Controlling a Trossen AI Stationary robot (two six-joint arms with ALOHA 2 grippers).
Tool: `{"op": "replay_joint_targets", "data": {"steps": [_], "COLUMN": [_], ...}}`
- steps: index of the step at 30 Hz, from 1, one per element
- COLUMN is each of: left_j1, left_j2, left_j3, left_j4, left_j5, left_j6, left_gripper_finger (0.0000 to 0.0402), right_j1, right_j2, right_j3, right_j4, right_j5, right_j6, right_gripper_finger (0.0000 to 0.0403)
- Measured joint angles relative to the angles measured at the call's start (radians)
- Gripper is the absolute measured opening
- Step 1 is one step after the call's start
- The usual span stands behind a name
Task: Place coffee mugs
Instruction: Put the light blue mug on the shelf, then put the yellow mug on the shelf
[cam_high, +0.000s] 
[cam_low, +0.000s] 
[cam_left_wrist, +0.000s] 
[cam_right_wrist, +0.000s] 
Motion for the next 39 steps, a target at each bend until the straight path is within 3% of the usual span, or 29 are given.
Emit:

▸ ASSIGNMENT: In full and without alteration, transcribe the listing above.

▸ REPLY:
Controlling a Trossen AI Stationary robot (two six-joint arms with ALOHA 2 grippers).
Tool: `{"op": "replay_joint_targets", "data": {"steps": [_], "COLUMN": [_], ...}}`
- steps: index of the step at 30 Hz, from 1, one per element
- COLUMN is each of: left_j1, left_j2, left_j3, left_j4, left_j5, left_j6, left_gripper_finger (0.0000 to 0.0402), right_j1, right_j2, right_j3, right_j4, right_j5, right_j6, right_gripper_finger (0.0000 to 0.0403)
- Measured joint angles relative to the angles measured at the call's start (radians)
- Gripper is the absolute measured opening
- Step 1 is one step after the call's start
- The usual span stands behind a name
Task: Place coffee mugs
Instruction: Put the light blue mug on the shelf, then put the yellow mug on the shelf
[cam_high, +0.000s] 
[cam_low, +0.000s] 
[cam_left_wrist, +0.000s] 
[cam_right_wrist, +0.000s] 
Motion for the next 39 steps, a target at each bend until the straight path is within 3% of the usual span, or 29 are given.
Emit:

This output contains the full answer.